Aim of the task: Wherever an image appears in the data, omit it and copy all the remaining text word for word.

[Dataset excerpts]
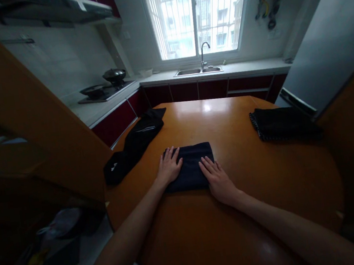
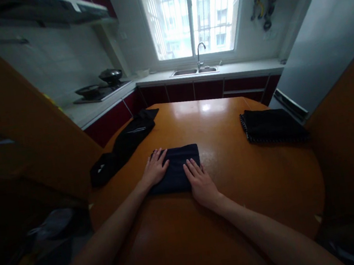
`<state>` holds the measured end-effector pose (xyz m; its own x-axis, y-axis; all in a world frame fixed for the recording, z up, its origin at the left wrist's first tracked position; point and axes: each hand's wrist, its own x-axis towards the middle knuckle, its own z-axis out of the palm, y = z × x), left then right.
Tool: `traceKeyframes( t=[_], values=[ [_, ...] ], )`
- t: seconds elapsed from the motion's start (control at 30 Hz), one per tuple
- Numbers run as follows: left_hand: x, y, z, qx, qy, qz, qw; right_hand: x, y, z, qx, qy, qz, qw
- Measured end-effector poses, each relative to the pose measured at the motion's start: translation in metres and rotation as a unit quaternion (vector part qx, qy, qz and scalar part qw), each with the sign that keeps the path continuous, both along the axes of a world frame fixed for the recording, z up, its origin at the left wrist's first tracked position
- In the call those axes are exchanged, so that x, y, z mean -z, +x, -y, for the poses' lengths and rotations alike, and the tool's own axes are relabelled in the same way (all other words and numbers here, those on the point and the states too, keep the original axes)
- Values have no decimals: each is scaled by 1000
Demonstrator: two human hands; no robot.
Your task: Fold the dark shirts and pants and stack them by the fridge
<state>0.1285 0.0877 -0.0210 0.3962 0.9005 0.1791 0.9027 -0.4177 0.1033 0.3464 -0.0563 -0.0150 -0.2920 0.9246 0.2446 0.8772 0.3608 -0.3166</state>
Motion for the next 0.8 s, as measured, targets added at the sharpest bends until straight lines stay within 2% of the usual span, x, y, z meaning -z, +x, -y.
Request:
traceKeyframes(
  t=[0.17,0.37,0.53,0.63,0.7,0.8],
  values=[
    [-2,1,1,-3,-5,-1,1000,-10,11,3,-58,8,42,997],
    [-1,2,1,0,-12,2,1000,-17,19,5,-88,-10,57,994],
    [-16,1,2,5,-31,-22,999,-16,19,10,-79,-21,25,996],
    [-26,15,19,24,-1,-36,999,-13,18,9,-75,-15,14,997],
    [-26,31,40,75,21,-25,997,-10,17,7,-76,-10,13,997],
    [-17,51,71,171,0,-5,985,-5,17,8,-81,-9,14,997]
  ],
)
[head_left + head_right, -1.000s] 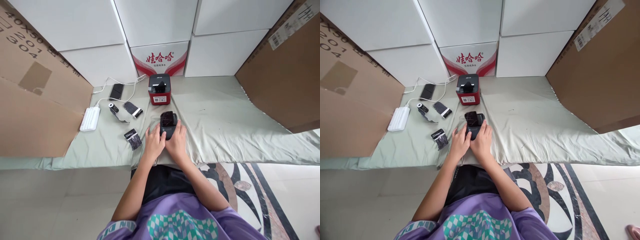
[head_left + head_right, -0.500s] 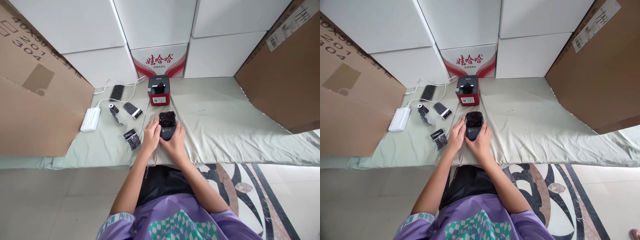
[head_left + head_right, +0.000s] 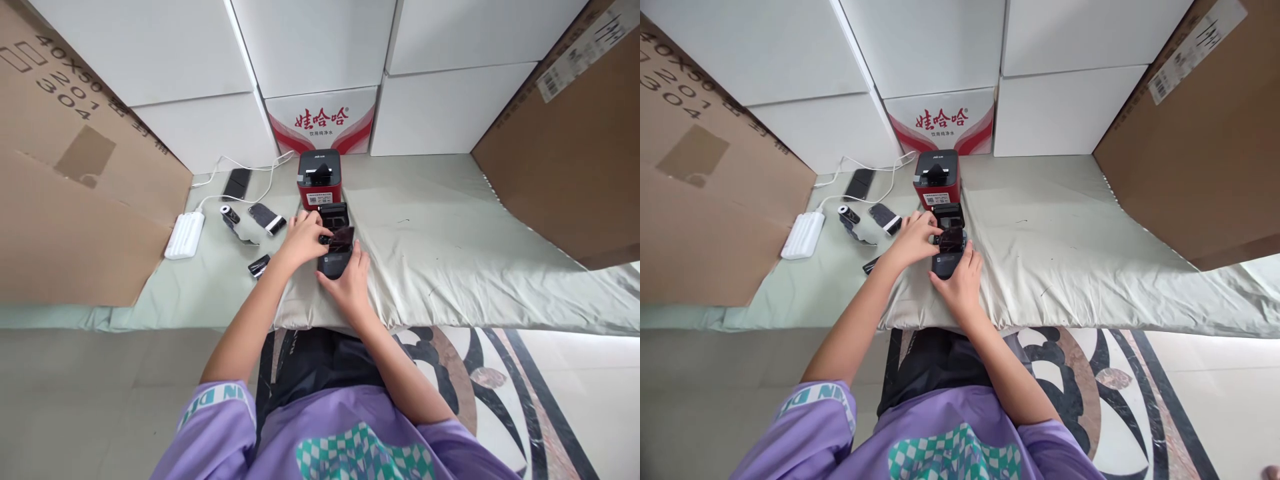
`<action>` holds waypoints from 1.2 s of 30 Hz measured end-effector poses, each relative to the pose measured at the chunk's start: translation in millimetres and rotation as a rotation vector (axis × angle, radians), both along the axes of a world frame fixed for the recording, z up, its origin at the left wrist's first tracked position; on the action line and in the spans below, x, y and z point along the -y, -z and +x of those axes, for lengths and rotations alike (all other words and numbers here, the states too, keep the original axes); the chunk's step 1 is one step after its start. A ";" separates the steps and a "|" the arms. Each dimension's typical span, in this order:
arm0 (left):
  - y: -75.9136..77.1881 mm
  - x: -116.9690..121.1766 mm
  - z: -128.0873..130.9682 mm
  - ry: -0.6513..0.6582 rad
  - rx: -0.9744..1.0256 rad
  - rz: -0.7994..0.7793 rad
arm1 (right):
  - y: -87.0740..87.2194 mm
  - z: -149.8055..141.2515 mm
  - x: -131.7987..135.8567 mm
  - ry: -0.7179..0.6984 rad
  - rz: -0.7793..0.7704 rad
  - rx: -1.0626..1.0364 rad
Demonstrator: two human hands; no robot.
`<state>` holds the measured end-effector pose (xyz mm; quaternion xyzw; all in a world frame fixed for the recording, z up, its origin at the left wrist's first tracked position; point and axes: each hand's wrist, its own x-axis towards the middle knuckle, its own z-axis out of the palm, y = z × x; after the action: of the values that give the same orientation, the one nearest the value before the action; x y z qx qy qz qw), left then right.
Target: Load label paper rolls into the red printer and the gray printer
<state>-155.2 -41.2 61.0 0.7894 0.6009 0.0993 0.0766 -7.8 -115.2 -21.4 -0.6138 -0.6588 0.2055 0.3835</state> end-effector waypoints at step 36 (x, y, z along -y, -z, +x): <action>-68.4 69.4 -104.5 -0.346 0.517 0.060 | 3.0 3.8 -3.9 -0.003 -0.008 -0.012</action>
<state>-259.7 -110.6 129.4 0.6257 0.6839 0.3262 0.1853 -4.0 -111.3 -24.5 -0.6131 -0.6565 0.2126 0.3846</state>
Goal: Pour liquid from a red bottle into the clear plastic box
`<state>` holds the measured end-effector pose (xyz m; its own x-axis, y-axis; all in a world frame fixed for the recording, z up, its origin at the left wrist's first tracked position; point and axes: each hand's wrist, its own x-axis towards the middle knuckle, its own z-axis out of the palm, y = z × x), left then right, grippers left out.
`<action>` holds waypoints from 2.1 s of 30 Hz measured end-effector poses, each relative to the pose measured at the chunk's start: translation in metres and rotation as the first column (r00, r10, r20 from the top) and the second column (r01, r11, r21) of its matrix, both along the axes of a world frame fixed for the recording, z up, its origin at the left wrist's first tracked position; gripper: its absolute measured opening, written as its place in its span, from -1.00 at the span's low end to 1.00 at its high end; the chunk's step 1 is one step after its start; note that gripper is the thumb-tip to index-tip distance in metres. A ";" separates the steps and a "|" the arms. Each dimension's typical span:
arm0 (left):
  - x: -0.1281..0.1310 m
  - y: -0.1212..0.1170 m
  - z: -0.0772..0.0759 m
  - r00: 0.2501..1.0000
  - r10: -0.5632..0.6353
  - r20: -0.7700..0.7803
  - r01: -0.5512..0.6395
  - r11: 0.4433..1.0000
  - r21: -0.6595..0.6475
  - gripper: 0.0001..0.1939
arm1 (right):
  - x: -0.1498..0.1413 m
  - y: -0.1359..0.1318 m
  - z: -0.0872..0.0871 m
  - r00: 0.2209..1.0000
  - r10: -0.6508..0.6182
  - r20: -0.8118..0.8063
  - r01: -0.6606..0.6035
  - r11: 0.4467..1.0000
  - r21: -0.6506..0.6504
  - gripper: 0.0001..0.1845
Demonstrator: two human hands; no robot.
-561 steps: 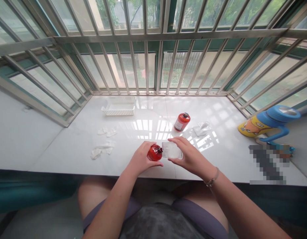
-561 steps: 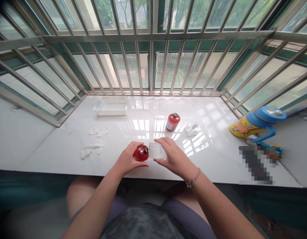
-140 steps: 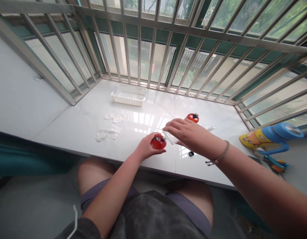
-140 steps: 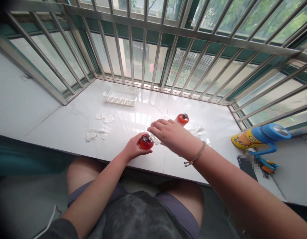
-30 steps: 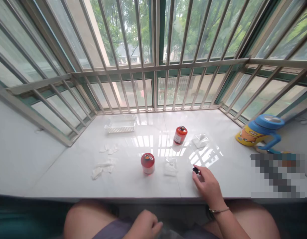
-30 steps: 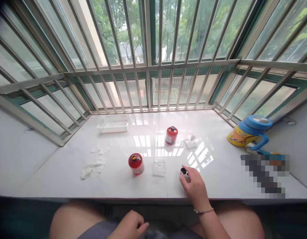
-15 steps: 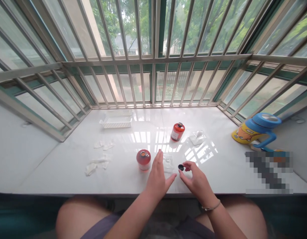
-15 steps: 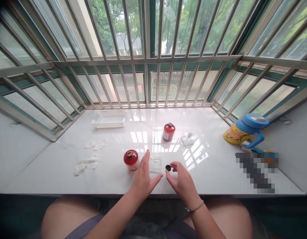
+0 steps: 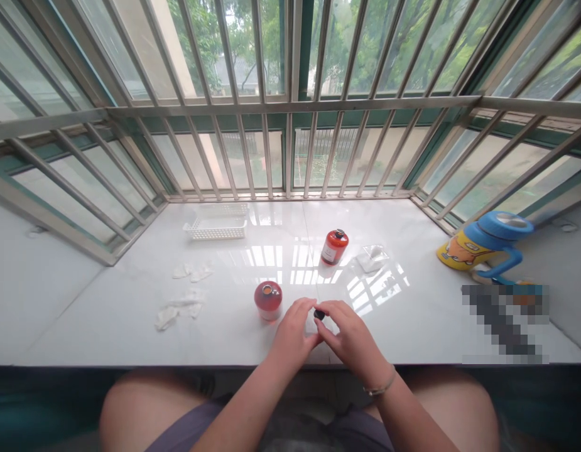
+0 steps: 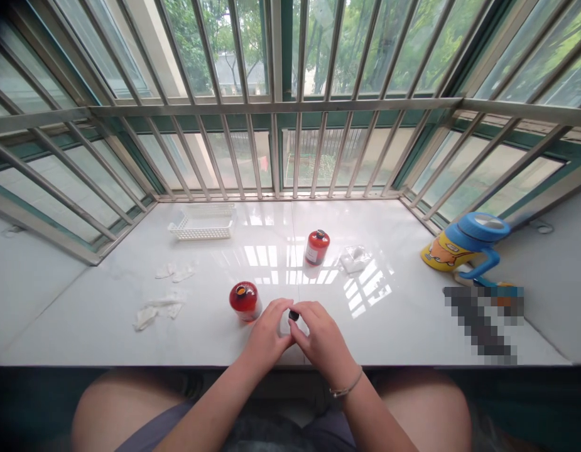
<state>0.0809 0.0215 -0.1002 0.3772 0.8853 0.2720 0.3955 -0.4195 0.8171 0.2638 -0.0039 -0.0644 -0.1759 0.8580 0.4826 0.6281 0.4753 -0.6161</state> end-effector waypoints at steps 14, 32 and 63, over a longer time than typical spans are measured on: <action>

Solution to this exercise:
`<state>` holds the measured end-effector pose (xyz m; its own x-axis, y-axis; all in a world frame fixed for the recording, z up, its origin at the left wrist's first tracked position; point and axes: each hand's wrist, its own x-axis towards the middle knuckle, its own z-axis out of the palm, y = z × x), left then right.
Tool: `traceKeyframes( t=[_], values=[ [_, ...] ], )`
- t: seconds elapsed from the motion's start (control at 30 Hz), one per tuple
- Numbers run as follows: left_hand: x, y, z, qx, qy, qz, qw; right_hand: x, y, z, qx, qy, qz, qw
- Measured end-effector poses, each relative to the pose measured at the motion's start: translation in metres and rotation as a unit quaternion (vector part qx, qy, qz and scalar part qw), each with the sign that keeps the path continuous, both along the axes of a world frame fixed for the recording, z up, its origin at the left wrist's first tracked position
- In the call those axes are exchanged, so that x, y, z mean -z, +x, -y, for the poses' lengths and rotations alike, and the tool's own axes are relabelled in the same way (all other words and numbers here, those on the point and the states too, keep the original axes)
- Values have no decimals: each is scaled by 1000
Demonstrator: two human hands; no robot.
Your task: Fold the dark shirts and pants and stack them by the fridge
<state>0.1285 0.0877 -0.0210 0.3962 0.9005 0.1791 0.9027 -0.4177 0.1033 0.3464 -0.0563 -0.0150 -0.2920 0.9246 0.2446 0.8772 0.3608 -0.3166</state>
Motion for the next 0.8 s, as measured, targets added at the sharpest bends until straight lines stay within 2% of the usual span, x, y, z meaning -z, +x, -y.
Request:
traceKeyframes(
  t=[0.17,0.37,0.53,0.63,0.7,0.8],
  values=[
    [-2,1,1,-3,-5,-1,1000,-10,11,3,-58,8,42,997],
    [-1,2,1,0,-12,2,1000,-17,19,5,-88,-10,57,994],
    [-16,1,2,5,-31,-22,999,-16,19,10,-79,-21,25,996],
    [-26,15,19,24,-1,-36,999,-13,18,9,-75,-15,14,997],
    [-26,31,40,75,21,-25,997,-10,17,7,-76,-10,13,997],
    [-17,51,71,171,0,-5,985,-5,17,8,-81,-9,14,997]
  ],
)
[head_left + head_right, -1.000s] 
[head_left + head_right, -0.500s] 
[head_left + head_right, +0.000s] 
`<action>` holds waypoints from 1.2 s of 30 Hz measured end-effector poses, each relative to the pose measured at the chunk's start: translation in millimetres and rotation as a rotation vector (axis × angle, radians), both along the axes of a world frame fixed for the recording, z up, its origin at the left wrist's first tracked position; on the action line and in the spans below, x, y and z point along the -y, -z and +x of those axes, for lengths and rotations alike (all other words and numbers here, the states too, keep the original axes); the chunk's step 1 is one step after its start. A ";" separates the steps and a "|" the arms. Each dimension's typical span, in this order:
arm0 (left):
  - y: -75.9136..77.1881 mm
  - x: -116.9690..121.1766 mm
  - z: -128.0873..130.9682 mm
  - ry: -0.6513..0.6582 rad
  - rx: -0.9744..1.0256 rad
  - rz: -0.7994..0.7793 rad
arm1 (right):
  - y: -87.0740..87.2194 mm
  - z: -149.8055..141.2515 mm
  - x: -131.7987..135.8567 mm
  - ry: -0.7179..0.6984 rad
  - rz: -0.7793..0.7704 rad
  - rx: -1.0626..1.0364 rad
Demonstrator: two human hands; no robot.
`<state>` holds the measured end-effector pose (xyz mm; quaternion xyzw; all in a world frame fixed for the recording, z up, its origin at the left wrist's first tracked position; point and axes: each hand's wrist, its own x-axis towards the middle knuckle, its own z-axis out of the palm, y = z × x; after the action: of the values that give the same orientation, the one nearest the value before the action; x y z qx qy qz qw), left then right.
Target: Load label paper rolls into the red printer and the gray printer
<state>-155.2 -41.2 61.0 0.7894 0.6009 0.0993 0.0766 -7.8 -115.2 -21.4 -0.6138 -0.6588 0.2055 0.3835</state> end-effector waypoints at step 36 (x, y, z along -y, -z, +x): <action>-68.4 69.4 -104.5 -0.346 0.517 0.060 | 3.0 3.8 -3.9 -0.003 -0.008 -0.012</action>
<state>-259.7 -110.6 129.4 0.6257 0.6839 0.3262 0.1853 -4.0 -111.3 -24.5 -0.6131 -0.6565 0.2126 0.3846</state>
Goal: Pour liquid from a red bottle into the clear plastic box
`<state>` holds the measured end-effector pose (xyz m; its own x-axis, y-axis; all in a world frame fixed for the recording, z up, its origin at the left wrist's first tracked position; point and axes: each hand's wrist, its own x-axis towards the middle knuckle, its own z-axis out of the palm, y = z × x), left then right, grippers left out.
`<action>` holds waypoints from 2.1 s of 30 Hz measured end-effector poses, each relative to the pose measured at the chunk's start: translation in metres and rotation as the first column (r00, r10, r20 from the top) and the second column (r01, r11, r21) of its matrix, both along the axes of a world frame fixed for the recording, z up, its origin at the left wrist's first tracked position; gripper: its absolute measured opening, written as its place in its span, from -1.00 at the span's low end to 1.00 at its high end; the chunk's step 1 is one step after its start; note that gripper is the thumb-tip to index-tip distance in metres. A ";" separates the steps and a "|" the arms. Each dimension's typical span:
arm0 (left):
  - x: -0.1281..0.1310 m
  - y: -0.1212..0.1170 m
  - z: -0.0772..0.0759 m
  - r00: 0.2501..1.0000
  - r10: -0.5632..0.6353
  - r20: -0.7700..0.7803
  - r01: -0.5512..0.6395
  - r11: 0.4433..1.0000
  - r21: -0.6595..0.6475
  - gripper: 0.0001..0.1939
arm1 (right):
  - x: -0.1498..0.1413 m
  - y: -0.1359..0.1318 m
  - z: -0.0872..0.0871 m
  - r00: 0.2209..1.0000
  - r10: -0.6508..0.6182
  - r20: -0.8118..0.8063
  - r01: -0.6606..0.6035
  - r11: 0.4467..1.0000
  - r21: -0.6506..0.6504
  - gripper: 0.0001..0.1845
Demonstrator: two human hands; no robot.
-561 steps: 
-561 steps: 
-140 steps: 
-140 steps: 
-30 steps: 
-30 steps: 
-15 steps: 
-15 steps: 
+0 steps: 
+0 steps: 
<state>0.0809 0.0215 -0.1002 0.3772 0.8853 0.2720 0.3955 -0.4195 0.8171 0.2638 -0.0039 -0.0644 -0.1759 0.8580 0.4826 0.6281 0.4753 -0.6161</state> end-effector waypoints at steps 14, 32 and 63, over a longer time than typical spans are measured on: <action>

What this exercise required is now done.